REQUIREMENT →
If a line of the data contains the word "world", it is counted; report how many such lines there are and nothing else.

INFORMATION SUPPLIED →
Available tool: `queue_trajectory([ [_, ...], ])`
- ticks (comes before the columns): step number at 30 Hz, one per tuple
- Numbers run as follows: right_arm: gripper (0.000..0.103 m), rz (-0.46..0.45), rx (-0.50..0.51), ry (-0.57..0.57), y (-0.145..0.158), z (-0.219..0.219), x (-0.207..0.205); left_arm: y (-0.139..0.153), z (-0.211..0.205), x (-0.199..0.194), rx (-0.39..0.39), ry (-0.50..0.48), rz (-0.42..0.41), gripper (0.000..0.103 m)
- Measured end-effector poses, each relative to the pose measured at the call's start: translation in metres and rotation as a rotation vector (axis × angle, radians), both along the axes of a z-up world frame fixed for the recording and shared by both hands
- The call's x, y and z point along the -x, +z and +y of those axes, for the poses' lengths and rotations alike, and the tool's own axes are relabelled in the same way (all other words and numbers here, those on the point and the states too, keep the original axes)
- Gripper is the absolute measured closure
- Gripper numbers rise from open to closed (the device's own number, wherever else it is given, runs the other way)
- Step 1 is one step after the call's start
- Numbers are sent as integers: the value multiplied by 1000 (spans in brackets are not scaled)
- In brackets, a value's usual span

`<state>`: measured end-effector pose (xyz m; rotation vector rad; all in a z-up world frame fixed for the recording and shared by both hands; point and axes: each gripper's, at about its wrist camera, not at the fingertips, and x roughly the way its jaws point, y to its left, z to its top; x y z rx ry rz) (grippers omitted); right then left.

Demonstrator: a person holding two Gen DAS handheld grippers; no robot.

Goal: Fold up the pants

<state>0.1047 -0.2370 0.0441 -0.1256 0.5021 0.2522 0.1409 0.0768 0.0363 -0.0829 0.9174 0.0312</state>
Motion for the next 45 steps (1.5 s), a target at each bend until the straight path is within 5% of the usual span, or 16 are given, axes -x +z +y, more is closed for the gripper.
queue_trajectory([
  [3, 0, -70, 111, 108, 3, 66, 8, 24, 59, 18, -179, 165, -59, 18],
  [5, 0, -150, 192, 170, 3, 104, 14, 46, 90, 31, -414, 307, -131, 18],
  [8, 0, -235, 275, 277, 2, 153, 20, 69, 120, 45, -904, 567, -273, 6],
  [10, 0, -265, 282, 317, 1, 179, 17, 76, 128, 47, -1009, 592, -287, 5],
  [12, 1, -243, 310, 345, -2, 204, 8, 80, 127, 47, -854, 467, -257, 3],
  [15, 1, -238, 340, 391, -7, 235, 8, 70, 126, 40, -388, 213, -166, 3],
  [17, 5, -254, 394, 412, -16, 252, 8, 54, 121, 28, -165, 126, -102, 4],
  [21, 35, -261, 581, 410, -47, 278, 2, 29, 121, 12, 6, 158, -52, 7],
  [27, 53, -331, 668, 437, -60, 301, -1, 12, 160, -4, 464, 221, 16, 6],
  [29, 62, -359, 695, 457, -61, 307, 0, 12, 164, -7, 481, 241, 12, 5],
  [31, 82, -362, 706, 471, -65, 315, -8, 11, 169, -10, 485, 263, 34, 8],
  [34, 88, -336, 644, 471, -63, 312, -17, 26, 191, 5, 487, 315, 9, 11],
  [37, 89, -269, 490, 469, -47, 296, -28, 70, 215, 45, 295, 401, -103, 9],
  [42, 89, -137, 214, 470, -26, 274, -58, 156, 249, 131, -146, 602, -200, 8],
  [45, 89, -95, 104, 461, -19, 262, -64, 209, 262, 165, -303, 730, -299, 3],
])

TASK ANSWER →
2